### Information supplied
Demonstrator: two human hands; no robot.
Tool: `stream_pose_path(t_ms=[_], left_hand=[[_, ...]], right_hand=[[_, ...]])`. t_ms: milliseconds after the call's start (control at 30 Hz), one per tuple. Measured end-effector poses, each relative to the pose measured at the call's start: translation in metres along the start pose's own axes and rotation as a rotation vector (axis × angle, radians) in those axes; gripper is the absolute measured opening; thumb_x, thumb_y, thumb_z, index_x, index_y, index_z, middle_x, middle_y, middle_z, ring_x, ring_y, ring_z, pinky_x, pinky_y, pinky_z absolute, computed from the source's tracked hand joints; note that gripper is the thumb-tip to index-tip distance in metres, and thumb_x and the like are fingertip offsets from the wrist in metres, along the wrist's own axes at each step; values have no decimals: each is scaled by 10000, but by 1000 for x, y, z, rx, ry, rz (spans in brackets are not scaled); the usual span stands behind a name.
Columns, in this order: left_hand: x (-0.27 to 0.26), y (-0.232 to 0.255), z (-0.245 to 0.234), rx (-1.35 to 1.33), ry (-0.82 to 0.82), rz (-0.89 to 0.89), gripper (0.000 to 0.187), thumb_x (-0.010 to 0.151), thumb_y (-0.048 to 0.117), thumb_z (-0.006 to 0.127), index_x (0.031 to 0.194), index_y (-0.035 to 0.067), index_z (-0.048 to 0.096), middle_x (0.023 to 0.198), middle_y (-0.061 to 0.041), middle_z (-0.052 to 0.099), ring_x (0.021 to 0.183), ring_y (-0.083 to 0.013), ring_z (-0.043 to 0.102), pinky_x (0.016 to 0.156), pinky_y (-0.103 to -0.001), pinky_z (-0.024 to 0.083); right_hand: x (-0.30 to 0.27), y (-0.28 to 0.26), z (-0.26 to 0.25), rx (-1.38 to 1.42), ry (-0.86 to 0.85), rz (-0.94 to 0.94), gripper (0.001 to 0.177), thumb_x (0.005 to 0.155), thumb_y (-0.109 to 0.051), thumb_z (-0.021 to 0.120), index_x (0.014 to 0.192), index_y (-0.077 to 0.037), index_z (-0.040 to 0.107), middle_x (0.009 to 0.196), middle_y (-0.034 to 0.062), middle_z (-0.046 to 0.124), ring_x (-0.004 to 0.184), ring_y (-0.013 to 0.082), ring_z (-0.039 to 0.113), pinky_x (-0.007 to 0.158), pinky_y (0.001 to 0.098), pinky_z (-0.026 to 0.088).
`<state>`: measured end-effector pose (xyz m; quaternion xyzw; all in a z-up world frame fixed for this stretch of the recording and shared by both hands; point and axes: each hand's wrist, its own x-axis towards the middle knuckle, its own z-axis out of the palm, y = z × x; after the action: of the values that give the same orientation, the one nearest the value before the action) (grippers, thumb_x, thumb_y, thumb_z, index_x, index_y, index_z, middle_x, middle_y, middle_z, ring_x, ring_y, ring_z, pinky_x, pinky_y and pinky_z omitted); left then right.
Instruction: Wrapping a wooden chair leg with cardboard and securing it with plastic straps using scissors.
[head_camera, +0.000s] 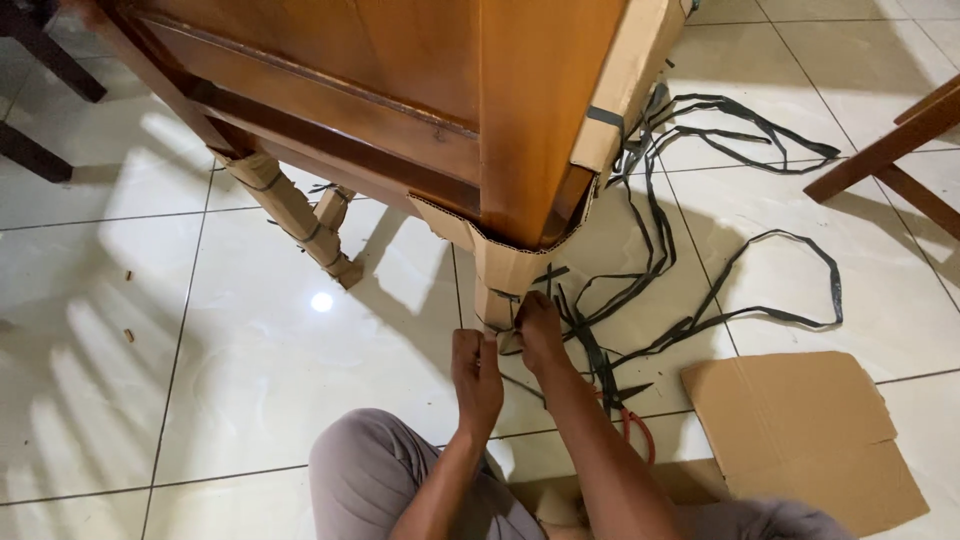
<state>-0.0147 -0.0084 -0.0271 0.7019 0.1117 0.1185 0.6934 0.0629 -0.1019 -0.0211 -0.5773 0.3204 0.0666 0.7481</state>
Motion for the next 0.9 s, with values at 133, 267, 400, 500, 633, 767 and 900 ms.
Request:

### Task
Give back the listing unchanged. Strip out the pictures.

### Output for this exercise
Demonstrator: two human hands; no robot.
Tool: `stream_pose_path(t_ms=[_], left_hand=[[_, ...]], right_hand=[[_, ...]])`. t_ms: milliseconds after the call's start (control at 30 Hz), one per tuple. Measured end-effector poses, each relative to the pose measured at the call's start: translation in metres along the start pose's own axes and rotation as a rotation vector (axis × angle, radians) in those axes; gripper is the absolute measured opening; thumb_x, thumb_y, thumb_z, index_x, index_y, index_z, middle_x, middle_y, middle_z, ring_x, ring_y, ring_z, pinky_x, pinky_y, pinky_z absolute, computed from the source's tracked hand joints; note that gripper is the thumb-tip to index-tip distance in metres, and thumb_x and the like are fingertip offsets from the wrist in metres, along the wrist's own axes at each step; values have no decimals: each is scaled by 10000, but by 1000 for x, y, z, rx, ry, rz (spans in brackets are not scaled); the usual span stands behind a name.
Columns, in this order: left_hand: x (-0.27 to 0.26), y (-0.232 to 0.255), z (-0.245 to 0.234), rx (-1.35 to 1.33), ry (-0.82 to 0.82), rz (-0.89 to 0.89), gripper (0.000 to 0.187), thumb_x (-0.010 to 0.151), thumb_y (-0.048 to 0.117), thumb_z (-0.006 to 0.127), index_x (0.031 to 0.194), index_y (-0.035 to 0.067), index_z (-0.048 to 0.096), middle_x (0.023 to 0.198), middle_y (-0.061 to 0.041), middle_z (-0.052 to 0.099), ring_x (0.021 to 0.183), ring_y (-0.083 to 0.013), ring_z (-0.043 to 0.102), pinky_x (0.016 to 0.156), pinky_y (-0.103 to -0.001), pinky_z (-0.024 to 0.083); right_hand: x (-0.30 to 0.27), y (-0.28 to 0.26), z (-0.26 to 0.25), rx (-1.38 to 1.42), ry (-0.86 to 0.85), rz (-0.94 to 0.94), gripper (0.001 to 0.177), thumb_x (0.005 to 0.155), thumb_y (-0.109 to 0.051), thumb_z (-0.021 to 0.120), index_x (0.014 to 0.192), index_y (-0.077 to 0.037), index_z (-0.040 to 0.107), middle_x (0.009 to 0.196), middle_y (-0.034 to 0.062), middle_z (-0.046 to 0.124), ring_x (-0.004 to 0.184), ring_y (-0.013 to 0.082), ring_z (-0.039 to 0.113), pinky_x (-0.007 to 0.158), pinky_y (0.001 to 0.098), pinky_z (-0.026 to 0.088).
`<state>`: measured end-effector pose (xyz m; quaternion xyzw; all in a z-up world frame fixed for this stretch of the recording and shared by both hands; point and axes: each hand's wrist, its own x-axis towards the middle knuckle, its own z-axis out of the palm, y = z × x; after the action: of the values that give the same orientation, the one nearest the value before the action) (grippers, thumb_x, thumb_y, thumb_z, index_x, index_y, index_z, middle_x, middle_y, middle_z, ring_x, ring_y, ring_z, pinky_x, pinky_y and pinky_z omitted); left then right.
Instruction: Wrapping a wooden chair leg with cardboard and securing it with plastic straps using scissors.
[head_camera, +0.000s] 
<state>-0.0147 -0.0084 -0.0271 0.7019 0.1117 0.1185 0.6934 0.0629 -0.1019 -0.0211 -0.5773 0.3204 0.0666 0.7481</state>
Motion for the next 0.9 s, with values at 133, 267, 400, 500, 633, 767 and 900 ms.
Request:

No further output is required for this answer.